Creating the Random Forests ensemble
When using an ensemble for regression, the standard deviation, calculated from all the ensemble’s estimates for an example, can provide you with an estimate of how confident you can be about the prediction. The standard deviation shows how good the mean of the estimates is. For classification problems, the percentage of trees predicting a certain class is indicative of the level of confidence in the prediction, but you can’t use it as a probability estimate because it’s the outcome of a voting system.Deciding on how to compute the solution of an ensemble happened quickly; finding the best way to replicate the trees in an ensemble required more research and reflection. The first solution is pasting, that is, sampling a portion of your training set.
Initially proposed by Leo Breiman, pasting reduces the number of training examples, which can become a problem for learning from complex data because you get fewer examples to feed to the learning algorithm. It shows its usefulness by reducing the learning sample noise (sampling fewer examples reduces the number of outliers and anomalous cases).

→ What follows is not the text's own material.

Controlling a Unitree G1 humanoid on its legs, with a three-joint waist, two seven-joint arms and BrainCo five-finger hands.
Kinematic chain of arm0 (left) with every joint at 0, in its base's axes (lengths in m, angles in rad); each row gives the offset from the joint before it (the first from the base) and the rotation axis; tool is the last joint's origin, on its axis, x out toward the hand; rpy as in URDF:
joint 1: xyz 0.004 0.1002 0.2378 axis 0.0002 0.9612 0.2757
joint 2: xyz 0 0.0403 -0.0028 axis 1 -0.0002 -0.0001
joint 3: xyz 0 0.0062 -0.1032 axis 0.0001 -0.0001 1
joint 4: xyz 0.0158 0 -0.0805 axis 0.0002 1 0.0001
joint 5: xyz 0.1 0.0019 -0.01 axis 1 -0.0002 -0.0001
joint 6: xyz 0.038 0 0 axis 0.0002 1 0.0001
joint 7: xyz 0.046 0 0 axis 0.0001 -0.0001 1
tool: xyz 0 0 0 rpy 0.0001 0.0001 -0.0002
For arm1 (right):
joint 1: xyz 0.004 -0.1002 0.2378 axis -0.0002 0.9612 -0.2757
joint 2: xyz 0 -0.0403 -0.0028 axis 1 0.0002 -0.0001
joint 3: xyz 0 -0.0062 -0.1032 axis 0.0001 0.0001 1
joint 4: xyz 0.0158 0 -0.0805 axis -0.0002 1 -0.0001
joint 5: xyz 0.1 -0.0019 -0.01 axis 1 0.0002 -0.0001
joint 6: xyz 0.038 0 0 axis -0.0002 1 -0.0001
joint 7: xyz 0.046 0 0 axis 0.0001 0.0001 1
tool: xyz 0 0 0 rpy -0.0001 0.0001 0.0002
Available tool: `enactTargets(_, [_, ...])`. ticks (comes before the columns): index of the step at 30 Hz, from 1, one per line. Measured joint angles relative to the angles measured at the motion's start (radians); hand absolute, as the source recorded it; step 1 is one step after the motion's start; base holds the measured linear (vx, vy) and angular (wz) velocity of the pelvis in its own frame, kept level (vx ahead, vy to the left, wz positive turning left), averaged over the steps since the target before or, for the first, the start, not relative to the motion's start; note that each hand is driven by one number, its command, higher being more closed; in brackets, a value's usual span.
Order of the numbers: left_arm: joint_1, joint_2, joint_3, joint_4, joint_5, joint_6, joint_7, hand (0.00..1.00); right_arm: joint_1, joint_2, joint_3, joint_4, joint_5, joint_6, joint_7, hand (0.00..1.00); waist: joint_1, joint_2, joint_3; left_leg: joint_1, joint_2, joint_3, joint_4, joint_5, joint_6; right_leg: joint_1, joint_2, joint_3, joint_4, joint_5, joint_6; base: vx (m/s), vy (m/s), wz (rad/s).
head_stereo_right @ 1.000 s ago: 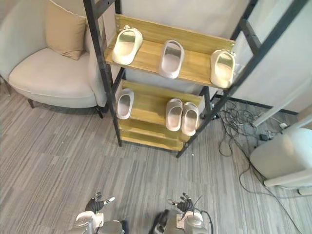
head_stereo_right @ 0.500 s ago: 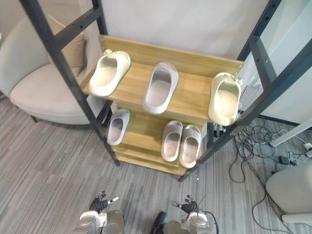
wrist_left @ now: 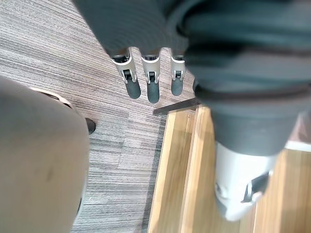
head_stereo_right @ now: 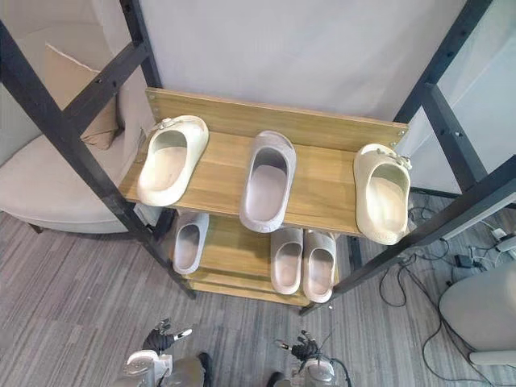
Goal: Organize the slippers on the shoe rack
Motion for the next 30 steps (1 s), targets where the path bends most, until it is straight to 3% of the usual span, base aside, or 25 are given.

After pasting, Professor Breiman also tested the effects of bootstrap sampling (sampling with replacement), which not only leaves out some noise (when you bootstrap, on average you leave out 37 percent of your initial example set) but also, thanks to sampling repetition, creates more variation in the ensembles, improving the results. This technique is called bagging (also known as bootstrap aggregation).
In bootstrapping, you sample the examples from a set to create a new set, allowing the code to sample the examples multiple times. Therefore, in a bootstrapped sample, you can find the same example repeated from one to many times.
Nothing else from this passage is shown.